No idea if this is the right forum for this question, but I'll give it a shot.
I would maybe like to study further the mouse gene 1700007K13Rik. The resulting protein should have the following sequence:
Highlighted in bold is a sequence containing a lot of E and P and there seems to be some repetitive sequences as well. Does anybody have an idea what such a domain may do just based on the sequence? I myself have absolutely no idea what the consequence may be for a protein to have a lot of prolines and glutamic acids in a small region.
I looked for similar known domains, but no result.

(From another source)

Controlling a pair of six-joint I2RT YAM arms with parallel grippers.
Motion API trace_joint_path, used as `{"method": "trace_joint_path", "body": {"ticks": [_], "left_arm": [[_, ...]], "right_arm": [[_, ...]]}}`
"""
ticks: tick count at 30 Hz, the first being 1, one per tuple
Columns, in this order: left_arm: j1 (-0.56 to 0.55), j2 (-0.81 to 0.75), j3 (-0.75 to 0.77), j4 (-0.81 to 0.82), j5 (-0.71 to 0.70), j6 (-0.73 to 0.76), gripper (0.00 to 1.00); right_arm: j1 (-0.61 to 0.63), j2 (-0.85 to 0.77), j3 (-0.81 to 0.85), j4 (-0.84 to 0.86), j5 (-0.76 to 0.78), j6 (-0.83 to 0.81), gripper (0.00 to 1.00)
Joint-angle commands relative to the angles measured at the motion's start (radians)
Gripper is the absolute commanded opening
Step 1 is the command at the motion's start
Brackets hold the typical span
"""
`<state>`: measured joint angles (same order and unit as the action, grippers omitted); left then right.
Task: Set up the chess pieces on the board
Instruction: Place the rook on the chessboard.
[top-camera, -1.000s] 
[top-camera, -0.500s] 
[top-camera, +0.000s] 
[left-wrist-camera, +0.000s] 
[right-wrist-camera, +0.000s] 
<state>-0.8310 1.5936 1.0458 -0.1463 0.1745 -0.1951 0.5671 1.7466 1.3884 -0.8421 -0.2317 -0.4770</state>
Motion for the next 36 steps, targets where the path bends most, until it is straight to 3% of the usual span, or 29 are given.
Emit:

Hi Basically proline is called a helix breaker (poor helix forming ability) due to Pyranose ring structure. Hence it is unable to change or adapt a new conformation. In most cases,proline is found at the end of an alpha-helix. Many proline rich sequence have XP or XPY, which means they are seen only where the protein has twists and turns (found on the surface) as its hydrophobic and aliphatic. Thus making it easily for the proteins to be recognized for intracellular signalling. Next to proline ur gene has either Glutamic acid (E) or Lysine (K).A helix has an overall dipole moment caused by the aggregate effect of all the individual dipoles from the carboxyl groups of the peptide bond pointing along the helix axis. This can lead to destabilization of the helix through entropic effects. As a result, α helices are often capped at the N-terminal end by a negatively charged amino acid, such as glutamic acid in order to neutralize this helix dipole. Less common (and less effective) is C-terminal capping with a positively charged amino acid, such as lysine. Hope you find it useful
You could also look for PXXP or "poly-proline domain and p53", which might give you some hints.